**Instructions for the task**: What is needed here is an exact copy of all the records below.

*** Opening of Data listing ***

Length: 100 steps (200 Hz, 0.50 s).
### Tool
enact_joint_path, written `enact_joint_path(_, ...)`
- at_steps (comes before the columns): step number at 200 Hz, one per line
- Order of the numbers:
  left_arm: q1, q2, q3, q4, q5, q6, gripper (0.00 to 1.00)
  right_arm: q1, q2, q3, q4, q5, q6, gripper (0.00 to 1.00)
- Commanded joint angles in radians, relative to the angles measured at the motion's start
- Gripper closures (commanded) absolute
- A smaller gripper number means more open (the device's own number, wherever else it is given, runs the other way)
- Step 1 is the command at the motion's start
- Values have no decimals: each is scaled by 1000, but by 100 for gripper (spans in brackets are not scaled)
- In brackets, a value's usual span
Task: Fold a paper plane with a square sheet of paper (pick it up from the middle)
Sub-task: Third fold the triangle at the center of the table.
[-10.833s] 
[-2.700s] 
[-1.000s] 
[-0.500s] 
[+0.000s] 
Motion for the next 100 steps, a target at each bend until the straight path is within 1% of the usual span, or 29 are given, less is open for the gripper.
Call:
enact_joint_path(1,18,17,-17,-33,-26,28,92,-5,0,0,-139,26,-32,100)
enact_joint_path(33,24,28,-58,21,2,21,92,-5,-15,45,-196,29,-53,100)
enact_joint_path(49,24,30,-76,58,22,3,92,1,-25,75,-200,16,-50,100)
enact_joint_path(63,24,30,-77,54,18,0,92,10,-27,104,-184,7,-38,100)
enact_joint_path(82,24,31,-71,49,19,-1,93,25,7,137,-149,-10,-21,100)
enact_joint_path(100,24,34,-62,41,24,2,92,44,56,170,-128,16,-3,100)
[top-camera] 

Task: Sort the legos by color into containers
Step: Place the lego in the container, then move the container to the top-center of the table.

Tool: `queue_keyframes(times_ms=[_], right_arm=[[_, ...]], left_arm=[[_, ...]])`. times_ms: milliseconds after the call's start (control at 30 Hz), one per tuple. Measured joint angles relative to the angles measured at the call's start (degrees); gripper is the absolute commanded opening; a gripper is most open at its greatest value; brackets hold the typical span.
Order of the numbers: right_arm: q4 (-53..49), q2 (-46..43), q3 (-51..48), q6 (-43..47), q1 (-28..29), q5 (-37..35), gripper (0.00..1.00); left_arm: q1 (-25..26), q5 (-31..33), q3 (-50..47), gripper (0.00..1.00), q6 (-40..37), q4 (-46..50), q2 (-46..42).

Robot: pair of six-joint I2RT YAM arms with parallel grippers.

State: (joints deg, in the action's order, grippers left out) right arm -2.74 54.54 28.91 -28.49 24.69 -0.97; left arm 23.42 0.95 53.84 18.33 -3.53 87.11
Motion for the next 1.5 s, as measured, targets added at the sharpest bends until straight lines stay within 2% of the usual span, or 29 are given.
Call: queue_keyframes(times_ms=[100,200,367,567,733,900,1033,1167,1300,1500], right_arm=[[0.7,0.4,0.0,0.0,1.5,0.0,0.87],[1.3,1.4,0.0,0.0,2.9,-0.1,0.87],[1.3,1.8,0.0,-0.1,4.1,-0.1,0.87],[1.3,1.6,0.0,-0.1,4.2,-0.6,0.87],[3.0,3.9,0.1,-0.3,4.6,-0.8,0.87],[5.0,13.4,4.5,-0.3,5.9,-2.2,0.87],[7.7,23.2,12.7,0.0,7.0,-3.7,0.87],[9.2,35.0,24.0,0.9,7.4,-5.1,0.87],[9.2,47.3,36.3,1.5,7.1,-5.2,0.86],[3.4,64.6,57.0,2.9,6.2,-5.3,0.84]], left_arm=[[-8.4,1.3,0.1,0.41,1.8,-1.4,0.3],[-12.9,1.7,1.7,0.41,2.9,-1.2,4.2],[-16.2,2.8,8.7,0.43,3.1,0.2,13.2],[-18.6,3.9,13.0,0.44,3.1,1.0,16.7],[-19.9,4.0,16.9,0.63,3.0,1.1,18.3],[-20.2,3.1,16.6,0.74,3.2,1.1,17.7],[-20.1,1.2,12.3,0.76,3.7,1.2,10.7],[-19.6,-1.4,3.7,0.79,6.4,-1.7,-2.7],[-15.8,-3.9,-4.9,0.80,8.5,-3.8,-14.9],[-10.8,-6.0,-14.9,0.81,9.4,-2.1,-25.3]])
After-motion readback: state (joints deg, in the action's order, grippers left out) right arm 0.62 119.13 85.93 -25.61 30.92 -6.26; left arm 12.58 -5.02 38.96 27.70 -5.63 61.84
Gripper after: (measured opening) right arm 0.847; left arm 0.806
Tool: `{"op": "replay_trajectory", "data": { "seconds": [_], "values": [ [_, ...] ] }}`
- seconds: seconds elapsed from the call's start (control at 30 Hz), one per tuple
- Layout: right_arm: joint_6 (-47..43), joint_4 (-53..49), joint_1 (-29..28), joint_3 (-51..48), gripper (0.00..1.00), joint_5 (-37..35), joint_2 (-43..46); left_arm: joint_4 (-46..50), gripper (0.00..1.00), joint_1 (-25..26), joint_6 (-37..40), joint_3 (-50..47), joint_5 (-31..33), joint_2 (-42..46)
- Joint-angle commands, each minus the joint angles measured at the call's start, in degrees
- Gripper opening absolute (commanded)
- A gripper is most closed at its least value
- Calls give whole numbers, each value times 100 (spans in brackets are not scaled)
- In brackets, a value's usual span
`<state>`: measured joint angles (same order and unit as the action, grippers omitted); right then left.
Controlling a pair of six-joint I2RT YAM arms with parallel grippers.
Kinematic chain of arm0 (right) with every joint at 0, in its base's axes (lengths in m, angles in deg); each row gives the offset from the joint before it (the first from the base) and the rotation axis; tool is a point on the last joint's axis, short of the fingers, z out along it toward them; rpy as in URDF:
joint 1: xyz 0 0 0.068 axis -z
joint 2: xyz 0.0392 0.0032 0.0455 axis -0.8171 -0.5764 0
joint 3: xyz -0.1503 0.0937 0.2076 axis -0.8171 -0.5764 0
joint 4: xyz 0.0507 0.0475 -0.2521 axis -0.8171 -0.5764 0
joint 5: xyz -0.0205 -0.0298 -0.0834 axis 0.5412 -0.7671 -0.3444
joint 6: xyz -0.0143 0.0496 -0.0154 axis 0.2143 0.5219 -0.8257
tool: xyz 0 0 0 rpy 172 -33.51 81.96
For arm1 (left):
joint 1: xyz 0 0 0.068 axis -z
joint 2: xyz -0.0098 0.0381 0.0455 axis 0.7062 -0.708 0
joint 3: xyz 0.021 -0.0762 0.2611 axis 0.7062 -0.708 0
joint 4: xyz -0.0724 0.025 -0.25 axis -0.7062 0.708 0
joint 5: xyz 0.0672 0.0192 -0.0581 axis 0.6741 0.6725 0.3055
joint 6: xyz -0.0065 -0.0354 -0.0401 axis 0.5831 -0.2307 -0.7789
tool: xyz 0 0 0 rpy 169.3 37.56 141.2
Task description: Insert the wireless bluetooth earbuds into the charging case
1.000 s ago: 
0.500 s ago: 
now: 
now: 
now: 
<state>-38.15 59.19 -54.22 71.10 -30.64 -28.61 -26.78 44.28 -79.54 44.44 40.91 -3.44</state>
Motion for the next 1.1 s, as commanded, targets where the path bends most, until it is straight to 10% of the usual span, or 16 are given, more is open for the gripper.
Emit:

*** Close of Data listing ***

**Worked solution**:
Length: 100 steps (200 Hz, 0.50 s).
### Tool
enact_joint_path, written `enact_joint_path(_, ...)`
- at_steps (comes before the columns): step number at 200 Hz, one per line
- Order of the numbers:
  left_arm: q1, q2, q3, q4, q5, q6, gripper (0.00 to 1.00)
  right_arm: q1, q2, q3, q4, q5, q6, gripper (0.00 to 1.00)
- Commanded joint angles in radians, relative to the angles measured at the motion's start
- Gripper closures (commanded) absolute
- A smaller gripper number means more open (the device's own number, wherever else it is given, runs the other way)
- Step 1 is the command at the motion's start
- Values have no decimals: each is scaled by 1000, but by 100 for gripper (spans in brackets are not scaled)
- In brackets, a value's usual span
Task: Fold a paper plane with a square sheet of paper (pick it up from the middle)
Sub-task: Third fold the triangle at the center of the table.
[-10.833s] 
[-2.700s] 
[-1.000s] 
[-0.500s] 
[+0.000s] 
Motion for the next 100 steps, a target at each bend until the straight path is within 1% of the usual span, or 29 are given, less is open for the gripper.
Call:
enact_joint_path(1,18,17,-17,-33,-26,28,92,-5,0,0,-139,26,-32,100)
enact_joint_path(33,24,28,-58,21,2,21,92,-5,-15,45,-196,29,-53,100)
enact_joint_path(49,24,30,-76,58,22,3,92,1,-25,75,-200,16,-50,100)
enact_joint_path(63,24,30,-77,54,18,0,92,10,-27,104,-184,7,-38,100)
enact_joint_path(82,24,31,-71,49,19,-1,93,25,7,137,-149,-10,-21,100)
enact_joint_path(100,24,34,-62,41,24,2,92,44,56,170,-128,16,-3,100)
[top-camera] 

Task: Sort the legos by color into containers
Step: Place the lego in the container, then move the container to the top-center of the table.

Tool: `queue_keyframes(times_ms=[_], right_arm=[[_, ...]], left_arm=[[_, ...]])`. times_ms: milliseconds after the call's start (control at 30 Hz), one per tuple. Measured joint angles relative to the angles measured at the call's start (degrees); gripper is the absolute commanded opening; a gripper is most open at its greatest value; brackets hold the typical span.
Order of the numbers: right_arm: q4 (-53..49), q2 (-46..43), q3 (-51..48), q6 (-43..47), q1 (-28..29), q5 (-37..35), gripper (0.00..1.00); left_arm: q1 (-25..26), q5 (-31..33), q3 (-50..47), gripper (0.00..1.00), q6 (-40..37), q4 (-46..50), q2 (-46..42).

Robot: pair of six-joint I2RT YAM arms with parallel grippers.

State: (joints deg, in the action's order, grippers left out) right arm -2.74 54.54 28.91 -28.49 24.69 -0.97; left arm 23.42 0.95 53.84 18.33 -3.53 87.11
Motion for the next 1.5 s, as measured, targets added at the sharpest bends until straight lines stay within 2% of the usual span, or 29 are given.
Call: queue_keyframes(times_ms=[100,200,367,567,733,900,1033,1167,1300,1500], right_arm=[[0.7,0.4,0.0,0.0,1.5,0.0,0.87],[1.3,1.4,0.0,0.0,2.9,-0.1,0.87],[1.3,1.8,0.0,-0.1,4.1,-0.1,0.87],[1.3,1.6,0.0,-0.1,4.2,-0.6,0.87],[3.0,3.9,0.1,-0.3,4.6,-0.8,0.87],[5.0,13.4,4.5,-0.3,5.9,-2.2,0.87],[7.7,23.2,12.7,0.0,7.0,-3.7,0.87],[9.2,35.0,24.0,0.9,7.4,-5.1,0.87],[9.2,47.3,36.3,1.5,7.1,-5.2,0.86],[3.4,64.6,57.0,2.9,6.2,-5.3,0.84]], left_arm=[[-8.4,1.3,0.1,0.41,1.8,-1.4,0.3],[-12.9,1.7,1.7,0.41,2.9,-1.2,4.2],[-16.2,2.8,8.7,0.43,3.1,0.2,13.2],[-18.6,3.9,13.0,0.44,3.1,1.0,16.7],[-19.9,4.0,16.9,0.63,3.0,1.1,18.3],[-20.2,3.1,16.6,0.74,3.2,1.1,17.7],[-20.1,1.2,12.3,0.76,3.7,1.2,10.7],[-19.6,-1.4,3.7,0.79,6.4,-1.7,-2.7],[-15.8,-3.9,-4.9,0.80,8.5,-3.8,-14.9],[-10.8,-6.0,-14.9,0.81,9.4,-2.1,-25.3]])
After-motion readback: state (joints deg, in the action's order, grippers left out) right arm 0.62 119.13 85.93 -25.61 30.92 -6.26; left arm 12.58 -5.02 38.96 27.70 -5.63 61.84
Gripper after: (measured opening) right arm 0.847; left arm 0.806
Tool: `{"op": "replay_trajectory", "data": { "seconds": [_], "values": [ [_, ...] ] }}`
- seconds: seconds elapsed from the call's start (control at 30 Hz), one per tuple
- Layout: right_arm: joint_6 (-47..43), joint_4 (-53..49), joint_1 (-29..28), joint_3 (-51..48), gripper (0.00..1.00), joint_5 (-37..35), joint_2 (-43..46); left_arm: joint_4 (-46..50), gripper (0.00..1.00), joint_1 (-25..26), joint_6 (-37..40), joint_3 (-50..47), joint_5 (-31..33), joint_2 (-42..46)
- Joint-angle commands, each minus the joint angles measured at the call's start, in degrees
- Gripper opening absolute (commanded)
- A gripper is most closed at its least value
- Calls give whole numbers, each value times 100 (spans in brackets are not scaled)
- In brackets, a value's usual span
`<state>`: measured joint angles (same order and unit as the action, grippers omitted); right then left.
Controlling a pair of six-joint I2RT YAM arms with parallel grippers.
Kinematic chain of arm0 (right) with every joint at 0, in its base's axes (lengths in m, angles in deg); each row gives the offset from the joint before it (the first from the base) and the rotation axis; tool is a point on the last joint's axis, short of the fingers, z out along it toward them; rpy as in URDF:
joint 1: xyz 0 0 0.068 axis -z
joint 2: xyz 0.0392 0.0032 0.0455 axis -0.8171 -0.5764 0
joint 3: xyz -0.1503 0.0937 0.2076 axis -0.8171 -0.5764 0
joint 4: xyz 0.0507 0.0475 -0.2521 axis -0.8171 -0.5764 0
joint 5: xyz -0.0205 -0.0298 -0.0834 axis 0.5412 -0.7671 -0.3444
joint 6: xyz -0.0143 0.0496 -0.0154 axis 0.2143 0.5219 -0.8257
tool: xyz 0 0 0 rpy 172 -33.51 81.96
For arm1 (left):
joint 1: xyz 0 0 0.068 axis -z
joint 2: xyz -0.0098 0.0381 0.0455 axis 0.7062 -0.708 0
joint 3: xyz 0.021 -0.0762 0.2611 axis 0.7062 -0.708 0
joint 4: xyz -0.0724 0.025 -0.25 axis -0.7062 0.708 0
joint 5: xyz 0.0672 0.0192 -0.0581 axis 0.6741 0.6725 0.3055
joint 6: xyz -0.0065 -0.0354 -0.0401 axis 0.5831 -0.2307 -0.7789
tool: xyz 0 0 0 rpy 169.3 37.56 141.2
Task description: Insert the wireless bluetooth earbuds into the charging case
1.000 s ago: 
0.500 s ago: 
now: 
now: 
now: 
<state>-38.15 59.19 -54.22 71.10 -30.64 -28.61 -26.78 44.28 -79.54 44.44 40.91 -3.44</state>
Motion for the next 1.1 s, as commanded, targets where the path bends most, until it is straight to 10% of the usual span, or 16 are given, more is open for the gripper.
Emit:

Nothing remains to add to the answer.